The file /data/experiments.csv contains the parameters used in each experiment. In /data/ there is a folder for each experiment, named after the ID of that experiment (it therefore corresponds to the first column of /data/experiments.csv ). Each of these folders contains the following files: forcePosLog.txt Contains the tool positions and force log. Each row contains contains the following data separated by commas (all in mm and mm/s unless stated):
1. Number of rotations of spindle
2. Working roller axial position (centre of 15mm nose radius)
3. Working roller radial position (centre of 15mm nose radius)
4. Blending roller axial (centre of 15mm nose radius)
5. Blending roller radial (centre of 15mm nose radius).

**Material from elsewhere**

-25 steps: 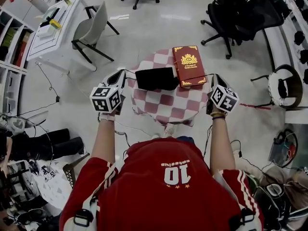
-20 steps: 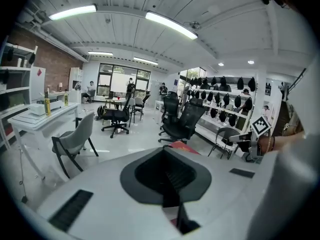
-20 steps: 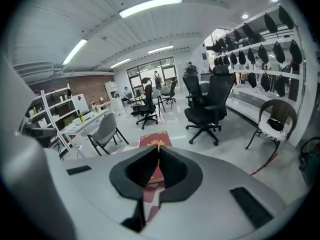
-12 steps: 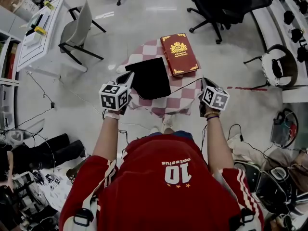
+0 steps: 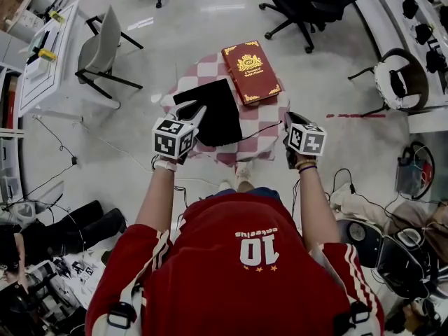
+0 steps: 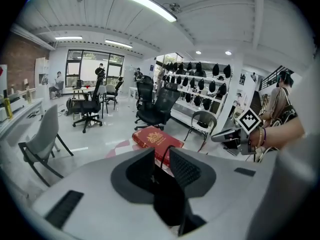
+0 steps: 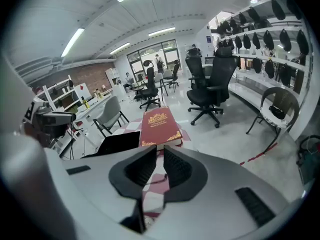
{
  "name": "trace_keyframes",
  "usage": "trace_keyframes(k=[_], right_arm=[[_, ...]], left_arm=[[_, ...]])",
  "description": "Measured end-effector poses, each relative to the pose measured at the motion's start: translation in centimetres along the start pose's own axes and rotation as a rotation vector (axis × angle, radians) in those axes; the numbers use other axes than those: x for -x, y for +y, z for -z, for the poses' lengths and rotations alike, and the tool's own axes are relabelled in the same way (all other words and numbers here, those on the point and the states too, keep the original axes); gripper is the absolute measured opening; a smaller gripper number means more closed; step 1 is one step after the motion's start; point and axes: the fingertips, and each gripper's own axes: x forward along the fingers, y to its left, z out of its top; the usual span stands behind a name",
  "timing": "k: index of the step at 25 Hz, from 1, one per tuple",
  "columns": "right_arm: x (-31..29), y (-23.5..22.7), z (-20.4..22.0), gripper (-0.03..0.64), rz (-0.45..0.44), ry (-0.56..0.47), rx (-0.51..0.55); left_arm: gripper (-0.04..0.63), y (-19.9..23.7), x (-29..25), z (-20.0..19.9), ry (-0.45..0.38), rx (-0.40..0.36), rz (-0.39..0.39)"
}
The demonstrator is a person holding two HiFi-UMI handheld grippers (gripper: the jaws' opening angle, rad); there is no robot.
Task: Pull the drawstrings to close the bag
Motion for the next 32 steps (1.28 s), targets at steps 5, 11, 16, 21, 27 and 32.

6. Support roller axial (Note that support rollers aren’t used so 6-8 are irrelevant).
7. Support roller top radial
8. Support roller bottom radial
9. Working roller axial velocity (commanded, rather than measured)
10. Working roller radial velocity (commanded, rather than measured)

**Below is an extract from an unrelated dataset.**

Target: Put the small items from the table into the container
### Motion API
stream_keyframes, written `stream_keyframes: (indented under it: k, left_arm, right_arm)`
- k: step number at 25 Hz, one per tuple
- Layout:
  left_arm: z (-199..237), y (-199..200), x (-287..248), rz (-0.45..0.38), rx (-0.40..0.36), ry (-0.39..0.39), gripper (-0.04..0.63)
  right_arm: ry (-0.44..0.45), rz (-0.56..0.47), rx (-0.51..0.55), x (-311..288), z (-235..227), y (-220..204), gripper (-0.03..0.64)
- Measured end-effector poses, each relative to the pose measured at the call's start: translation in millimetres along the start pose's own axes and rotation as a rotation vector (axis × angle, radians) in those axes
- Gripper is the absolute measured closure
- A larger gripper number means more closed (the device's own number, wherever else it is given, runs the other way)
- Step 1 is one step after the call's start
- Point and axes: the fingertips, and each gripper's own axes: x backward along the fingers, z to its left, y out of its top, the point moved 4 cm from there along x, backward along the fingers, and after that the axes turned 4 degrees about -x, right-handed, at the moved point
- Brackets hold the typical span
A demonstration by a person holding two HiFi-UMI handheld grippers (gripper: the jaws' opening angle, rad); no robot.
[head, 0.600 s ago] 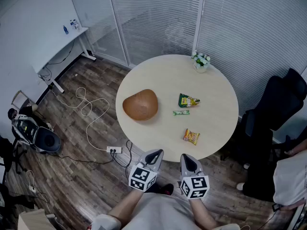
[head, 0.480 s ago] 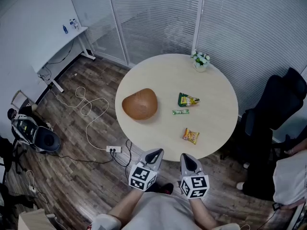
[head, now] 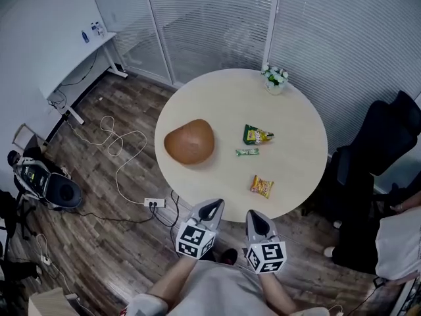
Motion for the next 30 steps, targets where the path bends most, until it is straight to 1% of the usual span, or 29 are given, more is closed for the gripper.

11. Working roller axial force (in kN)
12. Working roller radial force (in kN)
13. Laser power (Off:0; full power: 31)
14. Laser exposure (micro seconds)
15. Wrinkle amplitude – measured online and I found it not to be very reliable; not used in paper.
16. Wrinkle frequency – number of wrinkles around circumference, not very reliable and not used in paper
17. Time (in ms) taken to measure the wrinkles
18. The ID of the 3D shape data used to measure wrinkes – note that every 5 3D shape measurements is saved as shape3D_[ID].txt
scanShapes.txt Contains a series of measurements taken as the workpiece rotates. If there are n rows in total, the first n/2 rows contain X coordinates, the second half are Y coordinates. Each row corresponds to one profile. You will need to process these into R-Z coordinates using the scanParams.txt files.
scanAngles.txt Contains the angle (in rotations of spindle) at which the measurements in X are taken. Element i contains the angle at which the profile on row I and i+n/2 are measured in scanShapes.txt
scanParams.txt Contain the laser calibration data at the time the scan is taken in the following order:
1. Rotation of the data (rotate measured X-Y data by this to get to Z-R coordinates).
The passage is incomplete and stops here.